# Exercise goal
Print, from the listing below, the lines starting at the line containing "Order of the" and ending at the line containing "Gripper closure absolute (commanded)", exactly as they stand, and print nothing else.

══ Input data ══

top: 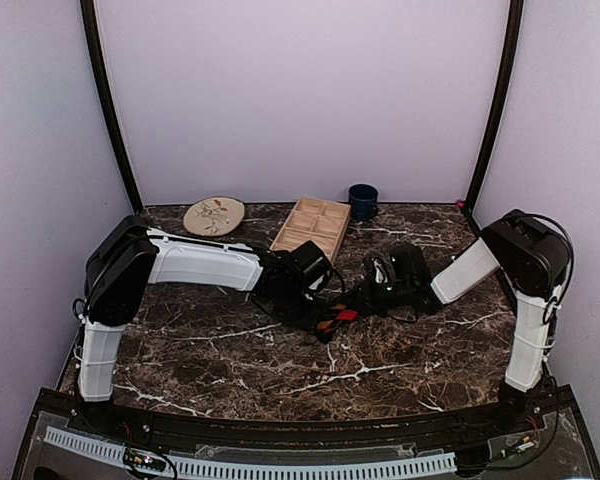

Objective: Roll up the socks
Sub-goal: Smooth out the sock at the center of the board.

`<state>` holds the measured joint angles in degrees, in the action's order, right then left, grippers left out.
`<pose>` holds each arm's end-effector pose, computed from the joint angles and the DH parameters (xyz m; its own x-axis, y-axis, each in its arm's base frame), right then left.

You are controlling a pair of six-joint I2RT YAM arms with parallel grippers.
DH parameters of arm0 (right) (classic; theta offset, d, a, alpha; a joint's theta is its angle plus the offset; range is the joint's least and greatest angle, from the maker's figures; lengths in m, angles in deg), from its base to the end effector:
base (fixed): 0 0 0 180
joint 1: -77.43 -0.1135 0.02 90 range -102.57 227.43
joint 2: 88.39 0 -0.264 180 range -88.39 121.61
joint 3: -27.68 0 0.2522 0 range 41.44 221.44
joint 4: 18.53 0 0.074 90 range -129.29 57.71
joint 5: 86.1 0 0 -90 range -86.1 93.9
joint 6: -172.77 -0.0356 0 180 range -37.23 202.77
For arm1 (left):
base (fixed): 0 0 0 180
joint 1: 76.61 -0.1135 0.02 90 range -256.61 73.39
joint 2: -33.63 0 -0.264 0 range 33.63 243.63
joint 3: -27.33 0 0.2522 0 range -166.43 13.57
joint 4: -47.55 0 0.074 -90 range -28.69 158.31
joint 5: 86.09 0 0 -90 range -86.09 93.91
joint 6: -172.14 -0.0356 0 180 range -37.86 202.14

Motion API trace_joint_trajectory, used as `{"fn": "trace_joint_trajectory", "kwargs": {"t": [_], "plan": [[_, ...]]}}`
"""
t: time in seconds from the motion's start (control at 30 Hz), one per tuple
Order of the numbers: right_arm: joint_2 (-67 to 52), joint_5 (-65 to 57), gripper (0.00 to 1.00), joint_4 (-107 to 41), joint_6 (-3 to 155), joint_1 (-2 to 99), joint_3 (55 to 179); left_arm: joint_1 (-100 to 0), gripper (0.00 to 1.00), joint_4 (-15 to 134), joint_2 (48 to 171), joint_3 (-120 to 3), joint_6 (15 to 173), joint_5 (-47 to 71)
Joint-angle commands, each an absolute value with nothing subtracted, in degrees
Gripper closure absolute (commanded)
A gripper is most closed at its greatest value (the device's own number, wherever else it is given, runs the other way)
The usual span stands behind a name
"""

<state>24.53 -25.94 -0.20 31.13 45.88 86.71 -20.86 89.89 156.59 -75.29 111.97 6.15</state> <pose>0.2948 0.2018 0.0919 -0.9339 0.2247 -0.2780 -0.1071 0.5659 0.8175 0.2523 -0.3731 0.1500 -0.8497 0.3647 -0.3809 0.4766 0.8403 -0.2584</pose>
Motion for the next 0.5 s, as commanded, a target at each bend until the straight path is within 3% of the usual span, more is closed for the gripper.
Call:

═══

# The completed task
Order of the numbers: right_arm: joint_2 (-67 to 52), joint_5 (-65 to 57), gripper (0.00 to 1.00), joint_4 (-107 to 41), joint_6 (-3 to 155), joint_1 (-2 to 99), joint_3 (55 to 179); left_arm: joint_1 (-100 to 0), gripper (0.00 to 1.00), joint_4 (-15 to 134), joint_2 (48 to 171), joint_3 (-120 to 3), joint_6 (15 to 173), joint_5 (-47 to 71)
Joint-angle commands, each an absolute value with nothing subtracted, in degrees
Gripper closure absolute (commanded)

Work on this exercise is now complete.